The hypervisor can determine the SEV support through the CPUID
instruction. The CPUID function 0x8000001f reports information related
to SEV::
Bit[1] indicates support for SEV
Bits[31:0] Number of encrypted guests supported simultaneously
If support for SEV is present, MSR 0xc001_0010 (MSR_K8_SYSCFG) and MSR 0xc001_0015
(MSR_K7_HWCR) can be used to determine if it can be enabled::
Bit[23] 1 = memory encryption can be enabled
0 = memory encryption can not be enabled
Bit[0] 1 = memory encryption can be enabled
0 = memory encryption can not be enabled
When SEV support is available, it can be enabled in a specific VM by
setting the SEV bit before executing VMRUN.::
Bit[1] 1 = SEV is enabled
0 = SEV is disabled
SEV hardware uses ASIDs to associate a memory encryption key with a VM.

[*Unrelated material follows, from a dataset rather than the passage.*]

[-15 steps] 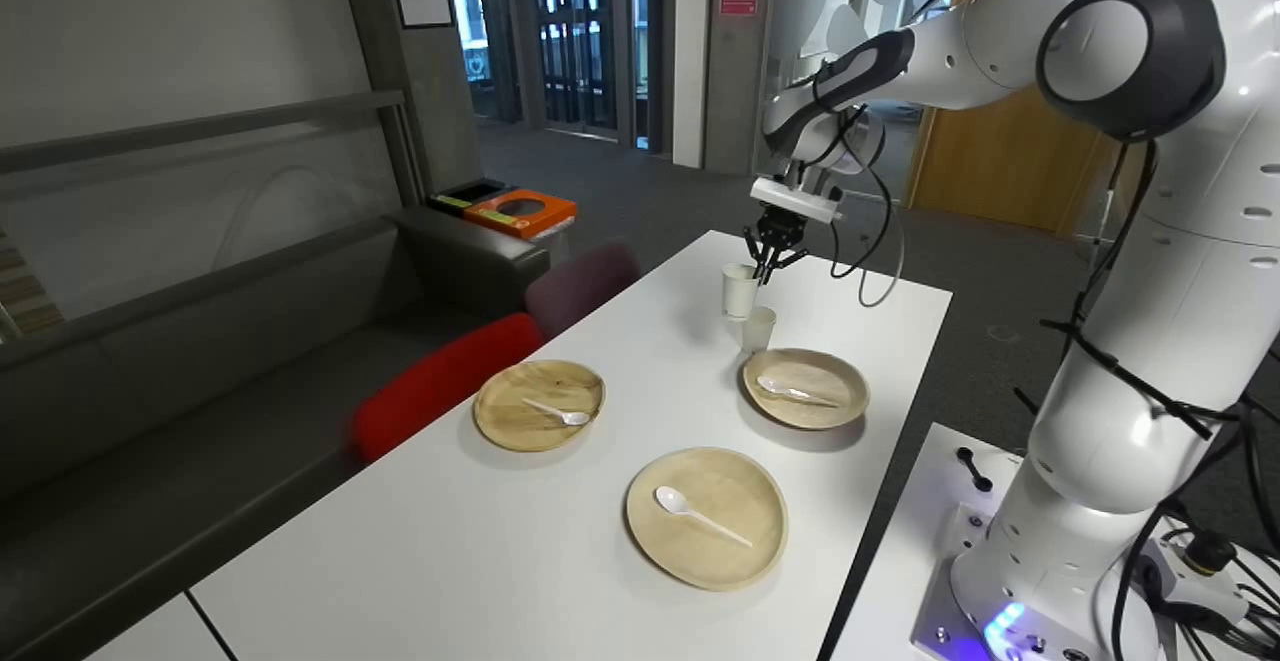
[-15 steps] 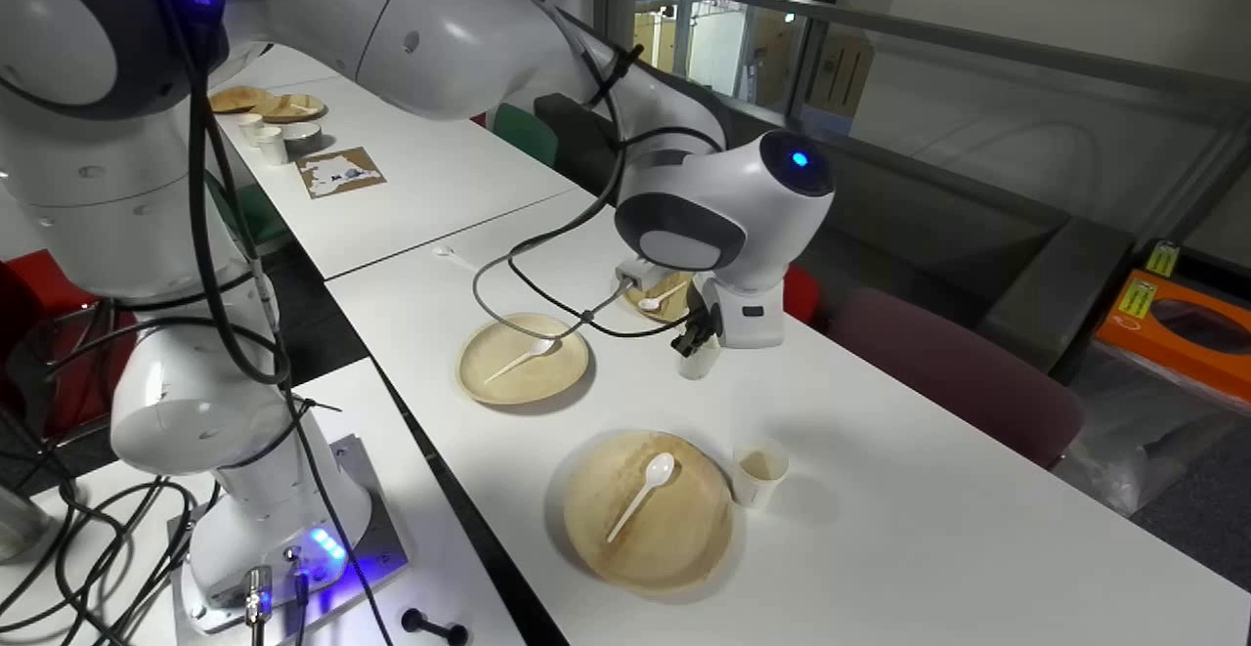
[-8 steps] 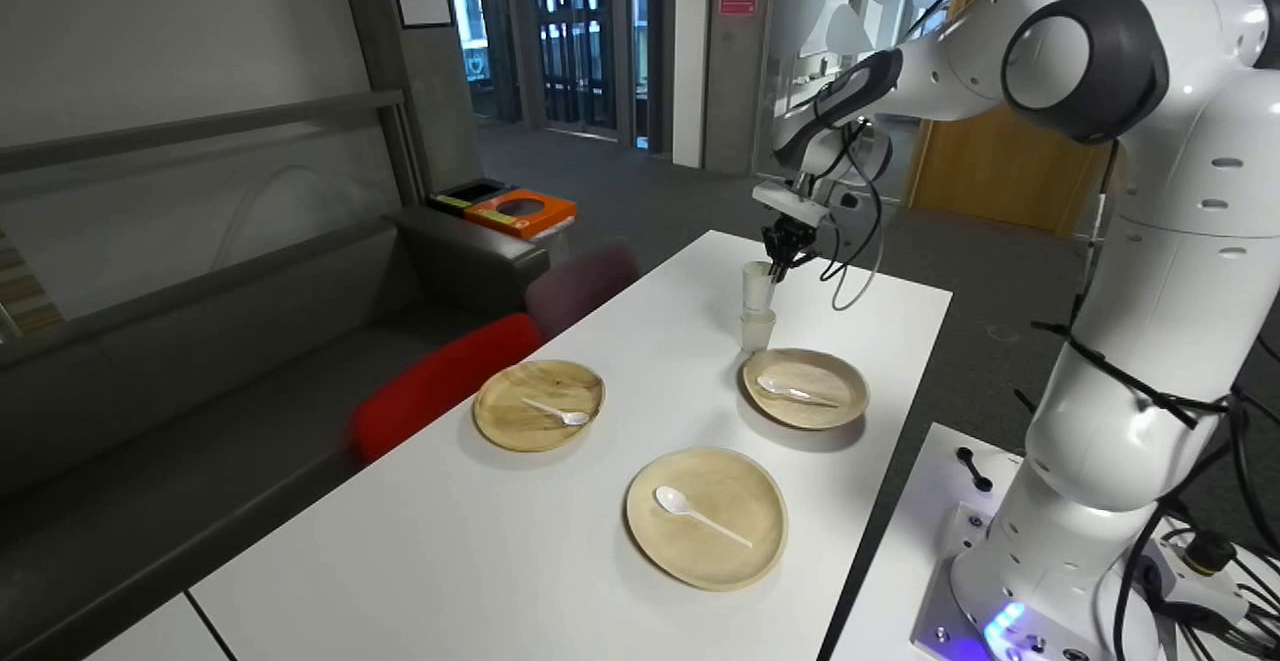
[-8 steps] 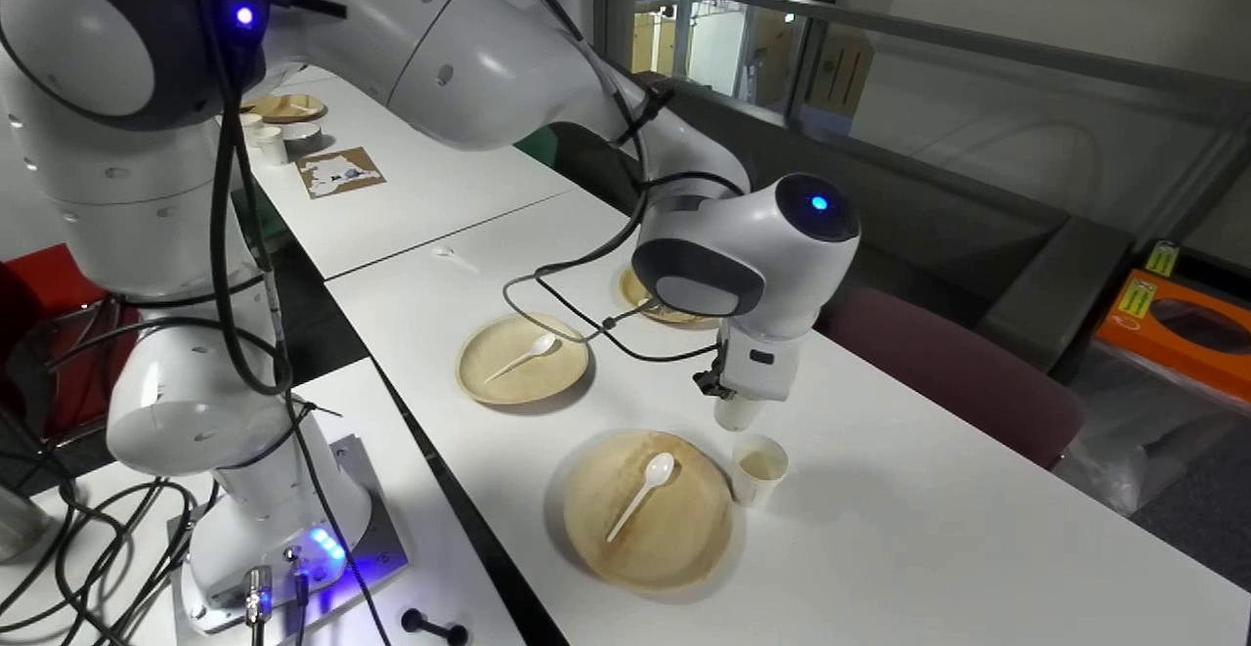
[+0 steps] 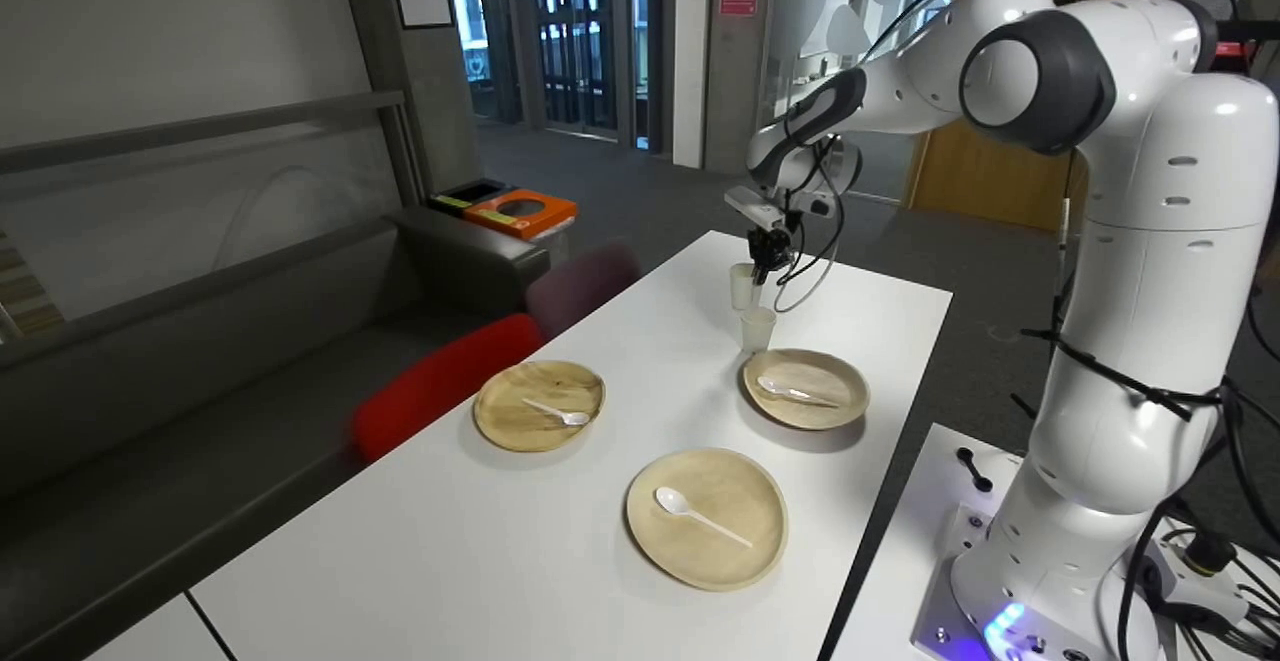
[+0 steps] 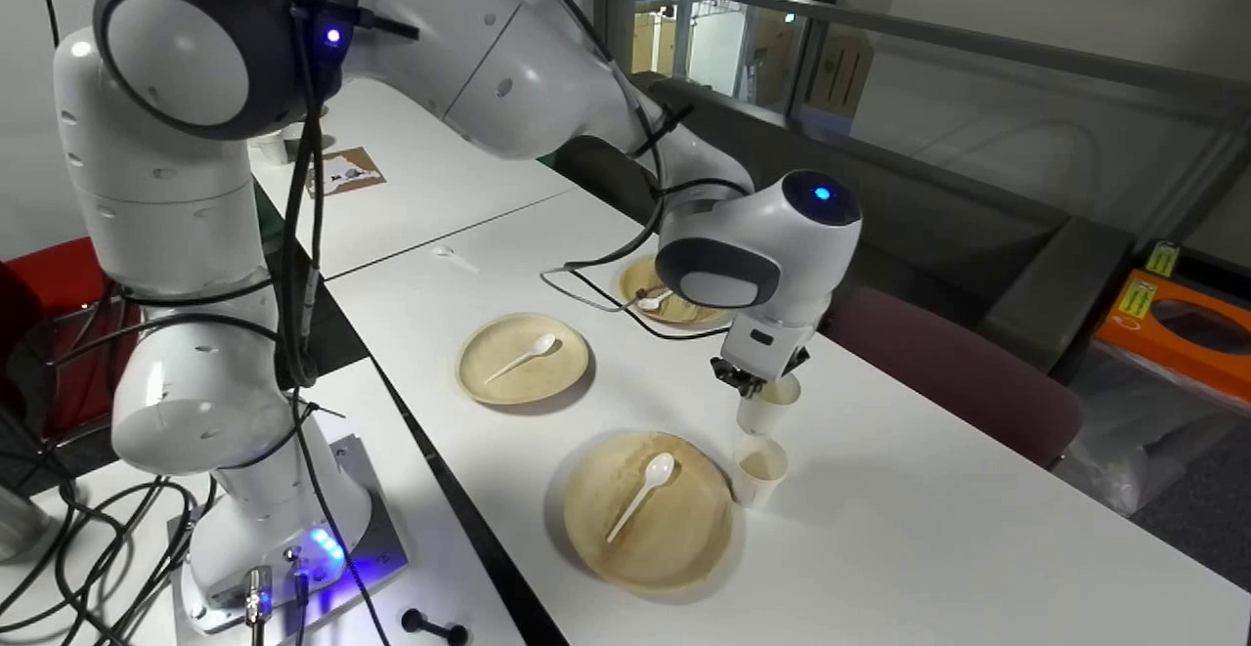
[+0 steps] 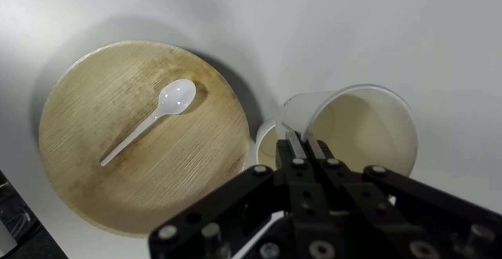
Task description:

Hence, the ASID for the SEV-enabled guests must be from 1 to a maximum value
defined in the CPUID 0x8000001f[ecx] field.
SEV Key Management
The SEV guest key management is handled by a separate processor called the AMD
Secure Processor (AMD-SP). Firmware running inside the AMD-SP provides a secure
key management interface to perform common hypervisor activities such as
encrypting bootstrap code, snapshot, migrating and debugging the guest. For more
information, see the SEV Key Management spec [api-spec]_
KVM implements the following commands to support common lifecycle events of SEV
guests, such as launching, running, snapshotting, migrating and decommissioning.
The KVM_SEV_INIT command is used by the hypervisor to initialize the SEV platform
context. In a typical workflow, this command should be the first command issued.
Returns: 0 on success, -negative on error
The KVM_SEV_LAUNCH_START command is used for creating the memory encryption
context. To create the encryption context, user must provide a guest policy,
the owner's public Diffie-Hellman (PDH) key and session information.
Parameters: struct kvm_sev_launch_start (in/out)
Returns: 0 on success, -negative on error
struct kvm_sev_launch_start {
__u32 handle; /* if zero then firmware creates a new handle */
__u32 policy; /* guest's policy */
__u64 dh_uaddr; /* userspace address pointing to the guest owner's PDH key */
__u32 dh_len;
__u64 session_addr; /* userspace address which points to the guest session information */
__u32 session_len;
On success, the 'handle' field contains a new handle and on error, a negative value.
For more details, see SEV spec Section 6.2.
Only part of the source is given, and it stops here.